You are viewing a plain text version of this content. The canonical link for it is here.
Posted to java-user@lucene.apache.org by Antony Bowesman <ad...@teamware.com> on 2007/03/22 06:53:16 UTC
Combining score from two or more hits
I have indexed objects that contain one or more attachments. Each attachment is
indexed as a separate Document along with the object metadata.
When I make a search, I may get hits in more than one Document that refer to the
same object. I have a HitCollector which knows if the object has already been
found, so I want to be able to update the score of an existing hit in a way that
makes sense. e.g. If hit H1 has score 1.35 and hit H2 has score 2.9 is is
possible to re-score it on the basis that the real hit result is (H1 AND H2).
I can take the highest score of any Document, but just wondered if this is
possible during the HitCollector.collect method?
Antony
---------------------------------------------------------------------
To unsubscribe, e-mail: java-user-unsubscribe@lucene.apache.org
For additional commands, e-mail: java-user-help@lucene.apache.org
Re: Combining score from two or more hits
Posted by Antony Bowesman <ad...@teamware.com>.
Chris Hostetter wrote:
>
> if you are using a HitCollector, there any re-evaluation is going to
> happen in your code using whatever mechanism you want -- once your collect
> method is called on a docid, Lucene is done with that docid and no longer
> cares about it ... it's only whatever storage you may be maintaining of
> high scoring docs thta needs to know that you've decided the score has
> changed.
>
> your big problem is going to be that you basically need to maintain a list
> of *every* doc collected, if you don't know what the score of any of them
> are until you've processed all the rest ... since docs are collected in
> increasing order of docid, you might be able to make some optimizations
> based on how big of a gap you've got between the doc you are currently
> collecting and the last doc you've collected if you know that you're
> always going to add docs that "relate" to eachother in sequential bundles
> -- but this would be some very custom code depending on your use case.
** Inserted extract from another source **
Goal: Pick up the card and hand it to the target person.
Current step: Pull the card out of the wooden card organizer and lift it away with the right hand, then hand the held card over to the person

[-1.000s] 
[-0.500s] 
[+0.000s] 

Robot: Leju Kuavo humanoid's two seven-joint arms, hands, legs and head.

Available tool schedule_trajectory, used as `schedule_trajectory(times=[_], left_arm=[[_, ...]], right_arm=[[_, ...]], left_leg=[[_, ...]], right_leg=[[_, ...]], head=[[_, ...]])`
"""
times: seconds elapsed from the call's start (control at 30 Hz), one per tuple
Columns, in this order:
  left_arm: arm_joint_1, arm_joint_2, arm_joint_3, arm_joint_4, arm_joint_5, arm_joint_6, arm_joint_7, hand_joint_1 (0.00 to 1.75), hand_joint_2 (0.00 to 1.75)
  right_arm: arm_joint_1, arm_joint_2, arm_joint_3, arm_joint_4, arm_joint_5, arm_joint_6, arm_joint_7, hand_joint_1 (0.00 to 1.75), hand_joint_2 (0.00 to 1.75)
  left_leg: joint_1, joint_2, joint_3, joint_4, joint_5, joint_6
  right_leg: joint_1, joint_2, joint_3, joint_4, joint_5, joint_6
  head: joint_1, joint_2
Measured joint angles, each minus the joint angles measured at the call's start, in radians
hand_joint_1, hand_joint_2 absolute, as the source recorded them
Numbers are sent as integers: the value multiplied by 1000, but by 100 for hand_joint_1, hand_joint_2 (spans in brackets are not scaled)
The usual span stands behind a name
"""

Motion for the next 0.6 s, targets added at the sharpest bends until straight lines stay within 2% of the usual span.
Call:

I only ever need to return a couple of ID fields per doc hit, so I load them
with FieldCache when I start a new searcher. These IDs refer to unique objects
elsewhere, but there can be one or more instances of the same Id in the index
due to the way I've structured Documents. A Document = an attachment in the
other system attached to the other system's object which can have 1...n
attachments. My problem is I need to return only unique external Ids with some
kind of combined score up to the requested maxHits from the client.
Getting the unique Ids is no problem, but as you say I either have to store all
hits and then sort them by score at the end once I know all unique docs, or do
some clever stuff with some type of PriorityQueue that allows me to re-jig
scores that already exist in the sorted queue.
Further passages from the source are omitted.